Gray, rusty-weathering, medium- to coarse-grained, interlayered schist and gneiss, composed of oligoclase, quartz, K-feldspar, and biotite, and commonly garnet, sillimanite, graphite, and pyrrhotite. K-feldspar partly as augen 1 to 3 cm across. Minor layers and lenses of hornblende- and pyroxene-bearing gneiss, amphibolite, and calc-silicate rock.

Hebron Gneiss (Silurian and Ordovician) at surface, covers 18 % of this area

Interlayered dark-gray, medium- to coarse-grained schist, composed of andesine, quartz, biotite, and local K-feldspar, and greenish-gray, fine- to medium-grained calc-silicate rock, composed of labradorite, quartz, biotite, actinolite, hornblende, and diopside, and locally scapolite. Local lenses of graphitic two-mica schist.

Glastonbury Gneiss (Middle? Ordovician) at surface, covers 12 % of this area

Gray, medium- to coarse-grained, massive to well-foliated granitoid gneiss composed of oligoclase, quartz, microcline, and biotite (as patches), also epidote and hornblende in many areas, commonly associated with layers of amphibolite; elsewhere minor muscovite and garnet.

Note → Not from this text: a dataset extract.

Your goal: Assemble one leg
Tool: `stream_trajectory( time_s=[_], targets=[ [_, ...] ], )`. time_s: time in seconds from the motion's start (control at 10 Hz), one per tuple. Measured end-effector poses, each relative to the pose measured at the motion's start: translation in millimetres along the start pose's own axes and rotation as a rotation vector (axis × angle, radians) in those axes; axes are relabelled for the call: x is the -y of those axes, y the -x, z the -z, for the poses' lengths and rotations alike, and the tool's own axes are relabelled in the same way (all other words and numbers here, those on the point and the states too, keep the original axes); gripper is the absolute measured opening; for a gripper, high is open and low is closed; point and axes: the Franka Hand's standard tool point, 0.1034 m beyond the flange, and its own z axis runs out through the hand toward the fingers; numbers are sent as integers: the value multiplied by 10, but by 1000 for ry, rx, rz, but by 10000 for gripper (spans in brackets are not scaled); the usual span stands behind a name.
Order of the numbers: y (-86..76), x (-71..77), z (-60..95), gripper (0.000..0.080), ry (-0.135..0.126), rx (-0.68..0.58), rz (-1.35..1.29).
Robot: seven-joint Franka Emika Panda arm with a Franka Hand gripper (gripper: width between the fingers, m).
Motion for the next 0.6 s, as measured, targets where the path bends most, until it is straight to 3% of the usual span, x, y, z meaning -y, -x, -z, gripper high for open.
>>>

Portland Arkose (Lower Jurassic) at surface, covers 10 % of this area

Reddish-brown to maroon micaceous arkose and siltstone and red to black fissile silty shale. Grades eastward into coarse conglomerate (fanglomerate).

Monson Gneiss (Middle or Lower Ordovician?) at surface, covers 5 % of this area

(May be equivalent to part of Waterford Group) - Interlayered light to dark, mostly medium to coarse-grained gneiss and amphibolite; gneiss composed of plagioclase, quartz, and biotite, with hornblende in some layers and microcline in others; traces of garnet, epidote, and magnetite.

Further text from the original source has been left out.